After seizing upon Beecher as a great idea for a seminar paper, Applegate says she had no idea how much and how long “Beecher would capture my imagination.”

She graduated summa cum laude from Amherst College in 1989 and earned a Ph.D. in American studies from Yale. She has since taught at Yale and Wesleyan universities, and her writing has earned her numerous awards and fellowships. Debby lives between New Haven, Conn., and Portland, Oregon, with her husband, advisor, speaker and writer BRUCE TULGAN.

On Oct. 30, Applegate will give a talk at Brooklyn Heights’ Plymouth Church, where Rev. Henry Ward Beecher was the first and founding pastor, called, “Religion, Sex and Politics: Henry Ward Beecher and the Three Things Never to be Discussed in Polite Company.”

BROOKLYN RESIDENT PAIGE STRACKMAN entered her idea to help save the lives of malnourished children to the Members Project from American Express (www.members contest. Her idea was selected from 1,190 submitted ideas for inclusion in the top 25. As of last week, due to card member voting, it is now in the top five.
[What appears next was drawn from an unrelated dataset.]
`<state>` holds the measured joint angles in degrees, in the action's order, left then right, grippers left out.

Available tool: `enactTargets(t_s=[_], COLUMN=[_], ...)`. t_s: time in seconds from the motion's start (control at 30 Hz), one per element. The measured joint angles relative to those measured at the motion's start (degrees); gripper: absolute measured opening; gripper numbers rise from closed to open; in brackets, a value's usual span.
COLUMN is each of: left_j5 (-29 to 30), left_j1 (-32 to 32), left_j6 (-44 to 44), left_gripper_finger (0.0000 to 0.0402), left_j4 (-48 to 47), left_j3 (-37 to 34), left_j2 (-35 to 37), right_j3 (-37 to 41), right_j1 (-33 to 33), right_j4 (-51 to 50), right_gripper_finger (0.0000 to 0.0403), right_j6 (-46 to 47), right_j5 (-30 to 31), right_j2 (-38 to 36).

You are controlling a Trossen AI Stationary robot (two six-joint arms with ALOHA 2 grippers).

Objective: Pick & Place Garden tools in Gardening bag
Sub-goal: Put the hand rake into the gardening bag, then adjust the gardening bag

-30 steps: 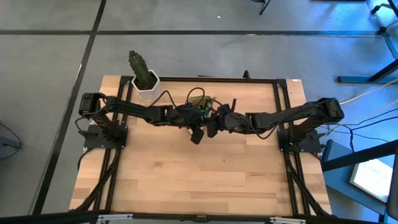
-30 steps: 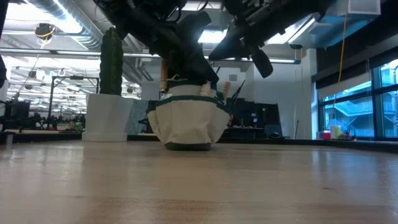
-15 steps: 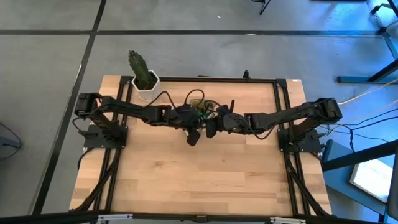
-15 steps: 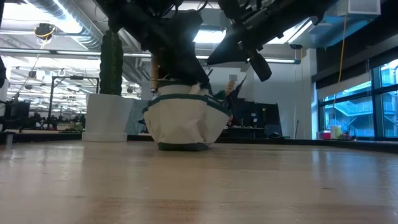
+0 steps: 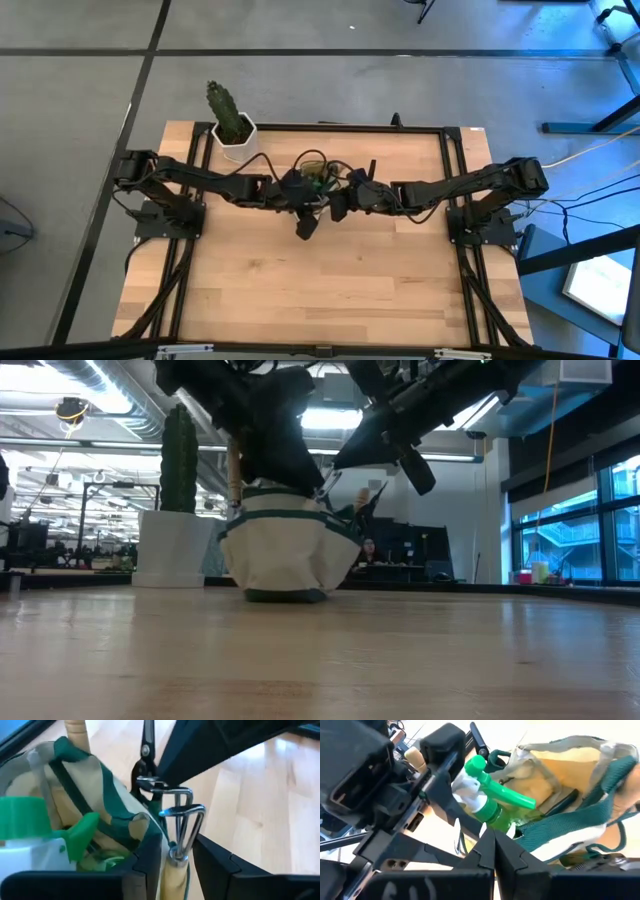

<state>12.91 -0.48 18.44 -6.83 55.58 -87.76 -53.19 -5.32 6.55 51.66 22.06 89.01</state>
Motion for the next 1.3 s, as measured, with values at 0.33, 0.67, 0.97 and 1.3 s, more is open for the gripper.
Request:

Those top five winning ideas will share $2.5 million in funding, with the project that receives the most votes winning $1.5 million and the others divvying up the remaining amount between them.

Strackman writes about her project: “Giving starving children food is not enough. The food needs to contain the vitamins, micronutrients and calories a developing child needs to survive. New ready-to-use food (RUF) is individually packaged, is stable in hot climates, does not need to be mixed with water (no risk of contamination) and even tastes good. With this treatment there is simply no reason for children to die of starvation anymore.”

From today through Oct. 13, card members can go online to vote for which of the five finalists they think deserves to receive $1.5 million in funding to see their project come to life.

THE NEW UTRECHT REFORMED CHURCH will have its usual new and slightly used clothing, electronic items, toys and bric-a-brac for its thrift sale on Saturday, Oct. 18, along with something special, according to church member ROSE GIANNINI LOOD of Bay Ridge. “This year,” Lood says, “we are getting contributions from estates — and some of what I am seeing is magnificent!”